11. Find the ratio of the the probability of the complete
parse C to that of the parse T. Most of the factors cancel, and you can get a
reasonably simple formula. Depending on how you simplify, you will get about 6
different factors raised to various powers.
12. To get a real numerical answer, it's best to take logs. So take logarithms of your formula in 11, and calculate the answer numerically.
Assignment 2 Due April 21 (Monday)
1. Download the letter counts from texts in English, French, German, Swahili, and a mystery passage from this link (or this one for a tab-deliminted text file).
2. Using a spreadsheet, calculate the frequencies of each of the letters, the log frequencies, and the entropy of each text. Do it like this: Make a series of columns with the following data: Counts, frequencies, positive log frequencies, frequency times positive log frequency. Create 5 copies of this in 5 separate files, one for each language; after you've done the first, the next ones are very easy -- you just cut and paste the new data into the first column.
3. Using a spreadsheet, compute the crossentropies of all the pairs among the known languages. This should be a lot easier than it might sound. Your strategy should be to take each of the five files you created in (2), and add a series of blocks of columns, one block for each of the other languages. Each block of columns will be like the block of columns you made in (2), except that the positive log frequencies will come from the "base" language whose log frequencies are at the left.
4. Which languages are most similar?

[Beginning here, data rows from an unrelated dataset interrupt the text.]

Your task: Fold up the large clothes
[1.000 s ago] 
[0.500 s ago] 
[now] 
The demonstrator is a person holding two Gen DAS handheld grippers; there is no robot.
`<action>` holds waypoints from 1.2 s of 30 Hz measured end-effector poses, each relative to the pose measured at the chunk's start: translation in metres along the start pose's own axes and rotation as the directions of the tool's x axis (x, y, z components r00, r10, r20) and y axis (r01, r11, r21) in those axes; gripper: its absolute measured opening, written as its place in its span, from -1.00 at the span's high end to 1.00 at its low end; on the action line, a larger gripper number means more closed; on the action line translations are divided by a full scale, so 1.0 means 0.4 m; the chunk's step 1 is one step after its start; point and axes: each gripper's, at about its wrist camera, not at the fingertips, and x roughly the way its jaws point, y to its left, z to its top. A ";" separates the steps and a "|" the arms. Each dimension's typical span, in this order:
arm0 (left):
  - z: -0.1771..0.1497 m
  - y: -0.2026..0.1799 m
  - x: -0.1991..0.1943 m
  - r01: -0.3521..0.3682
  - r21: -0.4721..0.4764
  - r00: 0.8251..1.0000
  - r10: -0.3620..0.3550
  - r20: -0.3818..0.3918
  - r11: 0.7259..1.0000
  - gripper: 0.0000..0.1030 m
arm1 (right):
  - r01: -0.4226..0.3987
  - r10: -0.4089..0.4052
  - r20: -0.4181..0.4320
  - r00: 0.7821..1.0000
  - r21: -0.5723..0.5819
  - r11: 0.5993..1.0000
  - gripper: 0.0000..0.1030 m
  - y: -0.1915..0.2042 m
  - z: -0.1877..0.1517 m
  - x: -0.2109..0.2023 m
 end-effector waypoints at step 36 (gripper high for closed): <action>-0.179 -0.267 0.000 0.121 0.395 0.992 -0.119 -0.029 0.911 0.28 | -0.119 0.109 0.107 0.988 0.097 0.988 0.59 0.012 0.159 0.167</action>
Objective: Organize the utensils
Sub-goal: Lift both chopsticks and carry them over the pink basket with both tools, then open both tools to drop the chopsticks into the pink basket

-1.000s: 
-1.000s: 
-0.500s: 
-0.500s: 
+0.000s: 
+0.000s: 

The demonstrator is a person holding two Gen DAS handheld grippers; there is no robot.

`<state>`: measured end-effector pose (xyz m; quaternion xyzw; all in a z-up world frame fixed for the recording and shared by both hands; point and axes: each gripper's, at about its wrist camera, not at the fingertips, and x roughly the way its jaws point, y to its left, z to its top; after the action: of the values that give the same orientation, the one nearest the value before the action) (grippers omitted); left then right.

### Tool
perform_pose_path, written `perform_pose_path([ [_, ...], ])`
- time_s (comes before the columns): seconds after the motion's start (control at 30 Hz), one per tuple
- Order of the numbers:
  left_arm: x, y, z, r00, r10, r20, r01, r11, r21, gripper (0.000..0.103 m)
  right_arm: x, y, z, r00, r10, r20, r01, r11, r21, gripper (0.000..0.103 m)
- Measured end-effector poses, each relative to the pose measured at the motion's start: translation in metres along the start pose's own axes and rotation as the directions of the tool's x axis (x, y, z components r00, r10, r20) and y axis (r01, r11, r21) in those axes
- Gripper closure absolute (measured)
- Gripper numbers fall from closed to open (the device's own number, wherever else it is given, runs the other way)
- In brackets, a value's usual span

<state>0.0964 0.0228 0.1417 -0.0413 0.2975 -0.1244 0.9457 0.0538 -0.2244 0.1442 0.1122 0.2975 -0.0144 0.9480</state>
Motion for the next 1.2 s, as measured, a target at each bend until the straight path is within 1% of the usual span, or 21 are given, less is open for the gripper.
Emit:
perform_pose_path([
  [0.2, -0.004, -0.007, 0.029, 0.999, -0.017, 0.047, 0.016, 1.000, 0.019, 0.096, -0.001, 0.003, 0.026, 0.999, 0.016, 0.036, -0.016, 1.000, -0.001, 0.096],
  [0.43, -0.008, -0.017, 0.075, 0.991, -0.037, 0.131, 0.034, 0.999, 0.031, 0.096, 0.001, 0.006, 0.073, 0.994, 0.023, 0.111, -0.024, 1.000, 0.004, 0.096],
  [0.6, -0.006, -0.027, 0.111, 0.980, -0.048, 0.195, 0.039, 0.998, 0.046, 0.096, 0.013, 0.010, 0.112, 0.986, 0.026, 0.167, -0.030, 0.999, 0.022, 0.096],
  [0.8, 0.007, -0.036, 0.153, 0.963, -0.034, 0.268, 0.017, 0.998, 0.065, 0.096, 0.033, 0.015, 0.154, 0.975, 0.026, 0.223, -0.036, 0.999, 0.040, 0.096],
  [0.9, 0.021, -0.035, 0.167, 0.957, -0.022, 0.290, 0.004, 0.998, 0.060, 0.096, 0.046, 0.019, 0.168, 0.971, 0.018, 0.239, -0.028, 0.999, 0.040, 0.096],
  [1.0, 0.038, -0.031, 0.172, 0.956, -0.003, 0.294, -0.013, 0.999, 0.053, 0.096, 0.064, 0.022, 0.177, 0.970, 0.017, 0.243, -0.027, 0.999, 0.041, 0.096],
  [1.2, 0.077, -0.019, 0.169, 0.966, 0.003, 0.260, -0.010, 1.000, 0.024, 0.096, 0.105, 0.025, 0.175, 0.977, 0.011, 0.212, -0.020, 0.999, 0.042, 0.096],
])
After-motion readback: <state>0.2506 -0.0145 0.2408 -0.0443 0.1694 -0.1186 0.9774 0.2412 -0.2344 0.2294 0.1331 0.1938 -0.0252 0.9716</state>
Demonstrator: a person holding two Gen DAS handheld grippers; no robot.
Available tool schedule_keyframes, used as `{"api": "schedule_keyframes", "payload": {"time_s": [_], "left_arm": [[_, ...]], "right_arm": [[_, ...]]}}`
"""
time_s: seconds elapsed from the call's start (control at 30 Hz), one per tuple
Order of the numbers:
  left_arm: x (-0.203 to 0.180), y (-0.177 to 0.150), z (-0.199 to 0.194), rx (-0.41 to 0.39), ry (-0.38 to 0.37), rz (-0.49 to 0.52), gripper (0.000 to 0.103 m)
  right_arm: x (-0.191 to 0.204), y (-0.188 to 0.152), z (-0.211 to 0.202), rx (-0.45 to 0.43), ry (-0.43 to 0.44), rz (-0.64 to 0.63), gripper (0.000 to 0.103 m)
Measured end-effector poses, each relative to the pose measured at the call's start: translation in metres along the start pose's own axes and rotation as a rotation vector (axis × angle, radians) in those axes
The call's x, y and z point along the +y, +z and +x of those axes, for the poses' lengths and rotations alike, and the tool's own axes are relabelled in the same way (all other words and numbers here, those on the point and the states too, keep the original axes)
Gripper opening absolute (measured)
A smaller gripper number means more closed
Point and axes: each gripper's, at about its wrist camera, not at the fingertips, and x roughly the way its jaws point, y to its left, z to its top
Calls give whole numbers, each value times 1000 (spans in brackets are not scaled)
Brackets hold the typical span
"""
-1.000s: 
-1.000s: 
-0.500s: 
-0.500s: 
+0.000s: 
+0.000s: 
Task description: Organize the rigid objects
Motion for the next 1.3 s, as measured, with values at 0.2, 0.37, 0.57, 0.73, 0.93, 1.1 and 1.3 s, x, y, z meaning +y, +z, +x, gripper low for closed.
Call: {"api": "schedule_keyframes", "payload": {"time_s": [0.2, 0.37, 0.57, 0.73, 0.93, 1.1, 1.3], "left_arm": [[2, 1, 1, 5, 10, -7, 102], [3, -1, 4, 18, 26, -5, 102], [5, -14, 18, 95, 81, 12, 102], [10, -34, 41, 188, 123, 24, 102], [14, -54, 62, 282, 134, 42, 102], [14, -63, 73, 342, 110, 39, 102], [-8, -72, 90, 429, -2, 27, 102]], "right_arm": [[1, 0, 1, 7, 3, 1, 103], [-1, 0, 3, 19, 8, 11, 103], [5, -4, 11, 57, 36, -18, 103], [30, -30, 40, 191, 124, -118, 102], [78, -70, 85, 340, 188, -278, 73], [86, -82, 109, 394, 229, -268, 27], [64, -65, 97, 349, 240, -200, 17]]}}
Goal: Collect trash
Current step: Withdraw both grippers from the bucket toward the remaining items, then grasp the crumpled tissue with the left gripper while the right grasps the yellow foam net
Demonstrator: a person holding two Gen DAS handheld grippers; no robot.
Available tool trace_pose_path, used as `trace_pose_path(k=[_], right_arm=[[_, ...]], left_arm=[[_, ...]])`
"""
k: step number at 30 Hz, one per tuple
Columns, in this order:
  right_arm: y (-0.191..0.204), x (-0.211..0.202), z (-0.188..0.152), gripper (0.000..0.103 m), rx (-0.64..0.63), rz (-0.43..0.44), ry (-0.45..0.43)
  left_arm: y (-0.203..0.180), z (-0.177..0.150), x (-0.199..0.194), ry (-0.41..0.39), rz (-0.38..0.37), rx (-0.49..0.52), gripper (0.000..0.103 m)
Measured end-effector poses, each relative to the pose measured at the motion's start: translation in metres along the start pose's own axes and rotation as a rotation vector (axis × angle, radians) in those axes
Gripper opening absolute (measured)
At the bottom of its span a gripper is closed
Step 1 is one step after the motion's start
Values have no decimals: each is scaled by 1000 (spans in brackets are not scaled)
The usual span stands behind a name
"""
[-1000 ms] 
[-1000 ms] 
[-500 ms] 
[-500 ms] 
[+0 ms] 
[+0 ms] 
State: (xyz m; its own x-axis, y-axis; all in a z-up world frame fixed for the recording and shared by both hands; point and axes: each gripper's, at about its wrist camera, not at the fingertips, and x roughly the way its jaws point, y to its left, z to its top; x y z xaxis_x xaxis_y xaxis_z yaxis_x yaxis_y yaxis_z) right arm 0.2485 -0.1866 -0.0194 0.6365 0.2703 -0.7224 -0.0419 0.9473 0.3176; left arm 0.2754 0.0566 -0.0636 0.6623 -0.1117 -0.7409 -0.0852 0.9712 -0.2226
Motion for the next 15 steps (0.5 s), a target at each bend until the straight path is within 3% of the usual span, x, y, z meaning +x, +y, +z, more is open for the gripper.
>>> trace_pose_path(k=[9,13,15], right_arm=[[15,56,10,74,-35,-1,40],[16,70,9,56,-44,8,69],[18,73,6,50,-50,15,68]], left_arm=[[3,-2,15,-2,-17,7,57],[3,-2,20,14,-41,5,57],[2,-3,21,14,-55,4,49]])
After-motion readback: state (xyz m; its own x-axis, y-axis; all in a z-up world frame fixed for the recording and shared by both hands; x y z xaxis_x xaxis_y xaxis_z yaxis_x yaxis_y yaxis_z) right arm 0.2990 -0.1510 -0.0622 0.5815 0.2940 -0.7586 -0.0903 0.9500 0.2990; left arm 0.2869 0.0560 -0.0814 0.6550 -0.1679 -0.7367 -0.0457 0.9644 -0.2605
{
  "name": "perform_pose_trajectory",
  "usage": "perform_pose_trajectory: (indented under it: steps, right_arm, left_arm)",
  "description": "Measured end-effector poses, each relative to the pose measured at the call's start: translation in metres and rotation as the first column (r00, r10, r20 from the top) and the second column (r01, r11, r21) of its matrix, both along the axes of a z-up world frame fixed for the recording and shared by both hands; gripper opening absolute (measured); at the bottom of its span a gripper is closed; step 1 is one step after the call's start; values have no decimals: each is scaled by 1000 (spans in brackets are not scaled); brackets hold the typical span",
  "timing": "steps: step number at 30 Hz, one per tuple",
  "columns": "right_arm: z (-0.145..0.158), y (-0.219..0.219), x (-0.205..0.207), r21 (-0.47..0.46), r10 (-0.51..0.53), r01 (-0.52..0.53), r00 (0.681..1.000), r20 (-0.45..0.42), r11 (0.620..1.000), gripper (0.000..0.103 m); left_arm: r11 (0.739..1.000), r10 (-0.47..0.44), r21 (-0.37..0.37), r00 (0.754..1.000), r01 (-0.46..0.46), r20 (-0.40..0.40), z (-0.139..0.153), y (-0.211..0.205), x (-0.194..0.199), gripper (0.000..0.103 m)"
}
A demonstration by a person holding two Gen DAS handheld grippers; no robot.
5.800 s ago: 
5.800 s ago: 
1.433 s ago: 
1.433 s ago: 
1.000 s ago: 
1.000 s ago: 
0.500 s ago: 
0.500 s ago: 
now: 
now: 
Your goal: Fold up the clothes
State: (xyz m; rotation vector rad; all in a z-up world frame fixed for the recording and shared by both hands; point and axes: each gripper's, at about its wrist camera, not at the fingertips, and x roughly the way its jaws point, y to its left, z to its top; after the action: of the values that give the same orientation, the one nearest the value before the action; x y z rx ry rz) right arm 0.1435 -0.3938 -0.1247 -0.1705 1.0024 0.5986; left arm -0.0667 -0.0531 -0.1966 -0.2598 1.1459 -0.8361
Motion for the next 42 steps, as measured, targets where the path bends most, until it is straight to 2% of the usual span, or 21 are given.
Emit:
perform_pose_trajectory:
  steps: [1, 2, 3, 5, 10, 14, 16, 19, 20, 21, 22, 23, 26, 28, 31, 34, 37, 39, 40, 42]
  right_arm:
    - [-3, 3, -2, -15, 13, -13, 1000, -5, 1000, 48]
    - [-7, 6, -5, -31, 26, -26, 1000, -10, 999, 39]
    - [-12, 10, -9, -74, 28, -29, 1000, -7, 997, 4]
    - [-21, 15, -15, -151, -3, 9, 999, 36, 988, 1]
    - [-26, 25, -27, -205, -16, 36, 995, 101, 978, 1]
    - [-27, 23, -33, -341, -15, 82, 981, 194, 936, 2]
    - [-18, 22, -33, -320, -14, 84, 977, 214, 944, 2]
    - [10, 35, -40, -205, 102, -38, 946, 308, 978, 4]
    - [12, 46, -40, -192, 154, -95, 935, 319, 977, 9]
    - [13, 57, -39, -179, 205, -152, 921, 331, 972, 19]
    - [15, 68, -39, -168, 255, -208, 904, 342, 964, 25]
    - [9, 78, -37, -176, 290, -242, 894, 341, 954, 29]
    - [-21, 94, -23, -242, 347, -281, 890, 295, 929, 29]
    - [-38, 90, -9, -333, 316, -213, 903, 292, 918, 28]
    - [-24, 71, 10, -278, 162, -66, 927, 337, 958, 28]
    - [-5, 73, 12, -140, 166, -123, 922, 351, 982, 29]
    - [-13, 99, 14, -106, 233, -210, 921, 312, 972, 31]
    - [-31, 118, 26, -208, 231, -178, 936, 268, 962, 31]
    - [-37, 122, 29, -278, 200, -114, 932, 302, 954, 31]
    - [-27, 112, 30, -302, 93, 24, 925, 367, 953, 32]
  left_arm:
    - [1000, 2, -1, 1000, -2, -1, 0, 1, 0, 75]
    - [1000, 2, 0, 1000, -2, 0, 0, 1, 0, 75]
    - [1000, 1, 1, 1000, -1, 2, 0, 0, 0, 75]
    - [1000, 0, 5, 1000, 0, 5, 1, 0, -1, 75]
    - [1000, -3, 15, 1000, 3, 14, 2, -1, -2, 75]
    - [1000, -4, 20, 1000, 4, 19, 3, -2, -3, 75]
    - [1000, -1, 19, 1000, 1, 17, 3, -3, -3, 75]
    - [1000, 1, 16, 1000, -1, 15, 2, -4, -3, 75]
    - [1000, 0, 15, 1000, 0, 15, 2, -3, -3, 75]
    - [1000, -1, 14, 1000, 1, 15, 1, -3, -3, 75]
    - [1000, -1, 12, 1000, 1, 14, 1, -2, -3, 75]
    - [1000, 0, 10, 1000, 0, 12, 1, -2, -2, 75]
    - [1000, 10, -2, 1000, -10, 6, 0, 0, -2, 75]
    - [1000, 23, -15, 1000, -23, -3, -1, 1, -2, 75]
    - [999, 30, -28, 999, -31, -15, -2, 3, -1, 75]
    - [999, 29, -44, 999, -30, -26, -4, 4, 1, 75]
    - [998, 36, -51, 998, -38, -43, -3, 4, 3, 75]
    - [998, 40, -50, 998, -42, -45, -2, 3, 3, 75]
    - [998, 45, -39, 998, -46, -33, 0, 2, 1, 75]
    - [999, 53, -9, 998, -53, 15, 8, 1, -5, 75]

Which languages are most different? Use cross-entropy to answer that question.
5. What language is the mystery language written in?
Assignment 3 Due May 2 (Friday)
Click on this link: assignment 3.
Click here for solution to exercise 1.
Assignment 4 Due May 12 (Monday)
Build a tableau in which you compute the string edit distance between the words LINGUISTICS and LANGUAGE, given that:
1. vowel for vowel substitutions cost 0.5;
2. consonant for consonant substitutions cost 1.0;
3. other substitutions cost 3;
4. deletions and insertions each cost 2;
Look at the xeroxed handout and the powerpoint presentation on string edit distance.